Haus der Wannsee-Konferenz is a permanent exhibition on the 1942 Wannsee Conference, where top Nazi officials decided on the "final solution"—the extermination of all European Jews. Called a memorial rather than a museum. Haus der Wannsee-Konferenz, Zehlendorf, Am Grossen Wannsee 56-58. Open Tues- Fri 10am-6pm, Sat & Sun 2pm- 6pm. Take the S-Bahn to Wannsee, then bus #114.

• Another memorial, the Topographie des Terrors is in what was once a Gestapo interrogation room. It illustrates the crimes of the Nazi era. Topographie des Terrors, Kreuzberg, Stresemannstrasse 110, open 10am-6pm daily.

Events

• This summer Berlin observes the 50th Anniversary of the Berlin Airlift. The Tempelhof Airport and the Berlin Airlift is a guided tour conducted by airlift historian, Frank Schmitz, and costs 16 DM ($9) per person. Tours are at 3pm on the third Saturday of each month through September. Contact the Berlin Tourist Office.

• The 38th German-American Volks Fest is scheduled for July 24 through August 16, 1998. Commemorating the bond between Berliners and Americans, its 1998 theme is "Arizona: the Grand Canyon state." Location: Hüttenweg (Dahlem).
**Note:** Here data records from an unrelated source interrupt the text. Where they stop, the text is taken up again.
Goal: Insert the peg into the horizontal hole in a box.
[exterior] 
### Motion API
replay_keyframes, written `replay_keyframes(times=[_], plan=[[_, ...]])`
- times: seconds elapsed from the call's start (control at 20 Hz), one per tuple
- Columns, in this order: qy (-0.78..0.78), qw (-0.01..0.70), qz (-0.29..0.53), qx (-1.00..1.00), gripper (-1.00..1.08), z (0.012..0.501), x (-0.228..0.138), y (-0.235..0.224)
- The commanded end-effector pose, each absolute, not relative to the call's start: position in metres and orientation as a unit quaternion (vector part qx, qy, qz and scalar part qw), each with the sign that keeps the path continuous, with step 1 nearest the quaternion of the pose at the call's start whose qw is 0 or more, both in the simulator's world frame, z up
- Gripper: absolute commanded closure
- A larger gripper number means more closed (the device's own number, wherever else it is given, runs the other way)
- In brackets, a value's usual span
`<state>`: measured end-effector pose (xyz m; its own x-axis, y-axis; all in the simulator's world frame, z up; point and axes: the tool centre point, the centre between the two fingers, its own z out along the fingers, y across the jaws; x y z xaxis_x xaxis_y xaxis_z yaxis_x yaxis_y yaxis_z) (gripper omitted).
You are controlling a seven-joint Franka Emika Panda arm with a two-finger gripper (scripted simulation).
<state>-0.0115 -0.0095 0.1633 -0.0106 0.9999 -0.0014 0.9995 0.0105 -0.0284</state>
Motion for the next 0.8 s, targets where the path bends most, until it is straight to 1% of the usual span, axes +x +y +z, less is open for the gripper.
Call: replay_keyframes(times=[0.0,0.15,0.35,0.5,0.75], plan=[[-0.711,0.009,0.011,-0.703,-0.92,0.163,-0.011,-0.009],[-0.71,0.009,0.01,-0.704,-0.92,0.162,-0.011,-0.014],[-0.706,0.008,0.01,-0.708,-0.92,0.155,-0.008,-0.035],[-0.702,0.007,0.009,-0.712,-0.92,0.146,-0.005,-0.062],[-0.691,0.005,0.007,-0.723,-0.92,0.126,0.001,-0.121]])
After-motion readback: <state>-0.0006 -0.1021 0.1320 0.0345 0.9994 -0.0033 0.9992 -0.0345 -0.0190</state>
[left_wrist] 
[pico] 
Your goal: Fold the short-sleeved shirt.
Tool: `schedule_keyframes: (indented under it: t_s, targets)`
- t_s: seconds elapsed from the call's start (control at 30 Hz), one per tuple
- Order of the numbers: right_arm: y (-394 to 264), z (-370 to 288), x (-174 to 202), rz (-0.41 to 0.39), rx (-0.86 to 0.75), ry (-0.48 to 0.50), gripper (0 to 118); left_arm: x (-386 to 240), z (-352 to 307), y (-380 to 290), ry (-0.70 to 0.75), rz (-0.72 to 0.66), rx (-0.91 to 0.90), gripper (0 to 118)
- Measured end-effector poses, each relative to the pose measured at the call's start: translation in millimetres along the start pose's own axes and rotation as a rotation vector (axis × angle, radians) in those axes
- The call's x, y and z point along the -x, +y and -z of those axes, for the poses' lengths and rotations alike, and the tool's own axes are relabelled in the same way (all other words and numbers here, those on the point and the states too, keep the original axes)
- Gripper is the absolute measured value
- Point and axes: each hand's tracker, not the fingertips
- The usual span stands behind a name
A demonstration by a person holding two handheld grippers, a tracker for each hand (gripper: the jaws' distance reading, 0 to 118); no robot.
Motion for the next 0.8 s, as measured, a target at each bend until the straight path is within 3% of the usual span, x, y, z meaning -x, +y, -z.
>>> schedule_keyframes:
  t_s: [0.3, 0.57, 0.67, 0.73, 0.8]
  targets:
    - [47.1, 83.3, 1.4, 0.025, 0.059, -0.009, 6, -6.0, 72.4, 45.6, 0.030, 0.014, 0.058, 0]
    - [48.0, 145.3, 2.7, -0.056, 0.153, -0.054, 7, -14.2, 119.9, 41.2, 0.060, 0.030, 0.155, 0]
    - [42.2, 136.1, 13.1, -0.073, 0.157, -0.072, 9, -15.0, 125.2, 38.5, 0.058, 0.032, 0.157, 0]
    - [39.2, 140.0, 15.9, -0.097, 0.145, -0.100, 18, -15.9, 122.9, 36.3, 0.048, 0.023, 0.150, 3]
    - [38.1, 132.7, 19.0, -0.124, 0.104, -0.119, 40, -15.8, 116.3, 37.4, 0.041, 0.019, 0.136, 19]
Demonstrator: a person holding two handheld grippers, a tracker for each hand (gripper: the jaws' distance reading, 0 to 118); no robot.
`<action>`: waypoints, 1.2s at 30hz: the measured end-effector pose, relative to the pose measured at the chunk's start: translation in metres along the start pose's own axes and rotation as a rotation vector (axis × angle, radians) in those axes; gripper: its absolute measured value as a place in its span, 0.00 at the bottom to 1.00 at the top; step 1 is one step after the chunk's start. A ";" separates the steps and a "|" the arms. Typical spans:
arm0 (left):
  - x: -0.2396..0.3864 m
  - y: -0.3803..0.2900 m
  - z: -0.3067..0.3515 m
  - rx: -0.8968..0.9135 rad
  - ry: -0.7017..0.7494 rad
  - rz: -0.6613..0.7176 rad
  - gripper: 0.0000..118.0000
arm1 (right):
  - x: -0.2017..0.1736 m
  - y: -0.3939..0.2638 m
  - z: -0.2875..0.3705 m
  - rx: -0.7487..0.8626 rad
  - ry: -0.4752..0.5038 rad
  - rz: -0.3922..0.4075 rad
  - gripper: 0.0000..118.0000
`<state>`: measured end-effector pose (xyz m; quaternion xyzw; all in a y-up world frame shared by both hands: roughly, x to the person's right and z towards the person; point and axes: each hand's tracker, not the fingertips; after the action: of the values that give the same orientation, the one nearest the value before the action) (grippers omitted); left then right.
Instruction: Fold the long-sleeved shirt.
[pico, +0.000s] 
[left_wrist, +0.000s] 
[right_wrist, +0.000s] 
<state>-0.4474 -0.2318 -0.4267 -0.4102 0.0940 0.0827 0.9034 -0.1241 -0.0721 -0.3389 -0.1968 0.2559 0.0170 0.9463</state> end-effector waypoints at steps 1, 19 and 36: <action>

• The Berlin Festival of Jugglers and Acrobats is July 31 through August 9. Location: Forum Fridericianum, Unter den Linden between Staatsoper and the Kronprinzenpalais.

• Berlin's new Gemäldegalerie (Painting Gallery), displaying some 1,300 paintings, hung on 2.8 kilometers of wall space, opens this month.

This priceless collection from the 13th to 18th centuries is now together for the first time in more than 50 years. At the end of WWII, the paintings were divided and removed by Allied forces. American troops took some works to the U.S. and the Russians transported paintings from the Kaiser Friedrich Museum to the Soviet Union.

After long and difficult postwar negotiations, the collection was returned to Germany; some paintings went to the Dahlem Museum in West Berlin, others to Museum Island in East Berlin.

Based on a core of works that once belonged to Frederick the Great of Prussia, the collection includes works by Cranach, Drer, Van Eyck, Van der Weyden, Rubens, Van Dyck, Rembrandt, Hals, Vermeer, Gainsborough, Watteau, Giotto, Titian, Raffael and Caravaggio.

Gemäldegalerie Kulturforn, Berlin-Tiergarten, Matthäikirchplatz. Open Tues.-Fri. 10am-6pm, Sat.-Sun. 11am-6pm. U-Bahn/S-Bahn Potsdamer Platz. Admission 8 DM ($4.44.)